> **ASSIGNMENT**
Apart from the pictures, reproduce the data below exactly as it stands.
---------------
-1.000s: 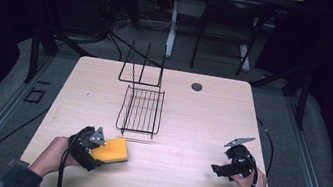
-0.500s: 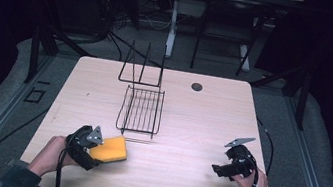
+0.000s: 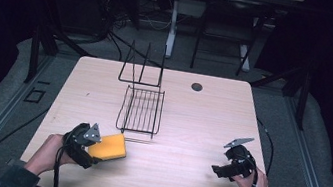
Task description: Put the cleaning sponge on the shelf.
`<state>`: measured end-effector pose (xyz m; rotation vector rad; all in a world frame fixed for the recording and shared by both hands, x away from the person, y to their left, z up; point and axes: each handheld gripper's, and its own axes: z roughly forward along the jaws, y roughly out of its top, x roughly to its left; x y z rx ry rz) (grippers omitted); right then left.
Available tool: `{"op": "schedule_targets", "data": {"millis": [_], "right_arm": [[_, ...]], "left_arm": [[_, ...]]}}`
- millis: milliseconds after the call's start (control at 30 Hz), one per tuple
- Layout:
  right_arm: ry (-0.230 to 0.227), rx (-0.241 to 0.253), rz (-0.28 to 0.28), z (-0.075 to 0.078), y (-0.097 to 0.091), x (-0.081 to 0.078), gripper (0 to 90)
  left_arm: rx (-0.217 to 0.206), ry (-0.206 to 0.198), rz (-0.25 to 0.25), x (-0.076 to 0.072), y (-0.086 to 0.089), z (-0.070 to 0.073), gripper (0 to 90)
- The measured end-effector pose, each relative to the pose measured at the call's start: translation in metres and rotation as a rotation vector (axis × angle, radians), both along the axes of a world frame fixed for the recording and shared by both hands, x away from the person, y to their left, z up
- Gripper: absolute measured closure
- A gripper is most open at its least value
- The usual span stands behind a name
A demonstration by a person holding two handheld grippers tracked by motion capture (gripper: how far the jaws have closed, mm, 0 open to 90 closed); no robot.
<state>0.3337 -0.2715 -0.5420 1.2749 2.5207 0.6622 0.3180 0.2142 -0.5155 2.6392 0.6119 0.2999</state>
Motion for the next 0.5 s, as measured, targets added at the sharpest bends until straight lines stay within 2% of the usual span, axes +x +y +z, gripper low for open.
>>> {"op": "schedule_targets", "data": {"millis": [233, 500], "right_arm": [[-0.003, -0.002, 0.010, 0.000, 0.001, -0.001, 12.1], [-0.005, -0.005, 0.012, 0.000, 0.001, -0.001, 12.3]], "left_arm": [[-0.007, 0.005, -0.002, 0.000, 0.001, 0.006, 21.6], [-0.007, -0.010, -0.016, 0.003, -0.005, 0.012, 21.6]]}}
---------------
> **EXERCISE RESPONSE**
-1.000s: 
-0.500s: 
+0.000s: 
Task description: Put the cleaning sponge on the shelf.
`<state>`: measured end-effector pose (xyz m; rotation vector rad; all in a world frame fixed for the recording and shared by both hands, x away from the person, y to their left, z up; point and axes: each handheld gripper's, and its own axes: z roughly forward along the jaws, y roughly out of its top, x roughly to its left; x y z rx ry rz) (grippers omitted); right then left.
Available tool: `{"op": "schedule_targets", "data": {"millis": [_], "right_arm": [[_, ...]], "left_arm": [[_, ...]]}}`
- millis: milliseconds after the call's start (control at 30 Hz), one per tuple
- Layout:
  right_arm: ry (-0.230 to 0.227), rx (-0.241 to 0.253), rz (-0.28 to 0.28), z (-0.075 to 0.078), y (-0.097 to 0.091), x (-0.081 to 0.078), gripper (0 to 90)
  left_arm: rx (-0.217 to 0.206), ry (-0.206 to 0.198), rz (-0.25 to 0.25), x (-0.076 to 0.072), y (-0.086 to 0.089), z (-0.070 to 0.073), gripper (0 to 90)
- The measured end-effector pose, each relative to the pose measured at the call's start: translation in metres and rotation as a rotation vector (axis × angle, radians), both along the axes of a world frame fixed for the recording and shared by both hands, x away from the person, y to their left, z up
- Gripper: absolute measured closure
- A gripper is most open at its least value
- The usual span stands behind a name
A demonstration by a person holding two handheld grippers tracked by motion capture (gripper: how far the jaws have closed, mm, 0 open to 90 closed); no robot.
<state>0.3337 -0.2715 -0.5420 1.2749 2.5207 0.6622 0.3180 0.2142 -0.5155 2.6392 0.6119 0.2999</state>
Motion for the next 0.5 s, as measured, targets added at the sharpest bends until straight lines stay within 2% of the usual span, axes +x +y +z, gripper low for open.
>>> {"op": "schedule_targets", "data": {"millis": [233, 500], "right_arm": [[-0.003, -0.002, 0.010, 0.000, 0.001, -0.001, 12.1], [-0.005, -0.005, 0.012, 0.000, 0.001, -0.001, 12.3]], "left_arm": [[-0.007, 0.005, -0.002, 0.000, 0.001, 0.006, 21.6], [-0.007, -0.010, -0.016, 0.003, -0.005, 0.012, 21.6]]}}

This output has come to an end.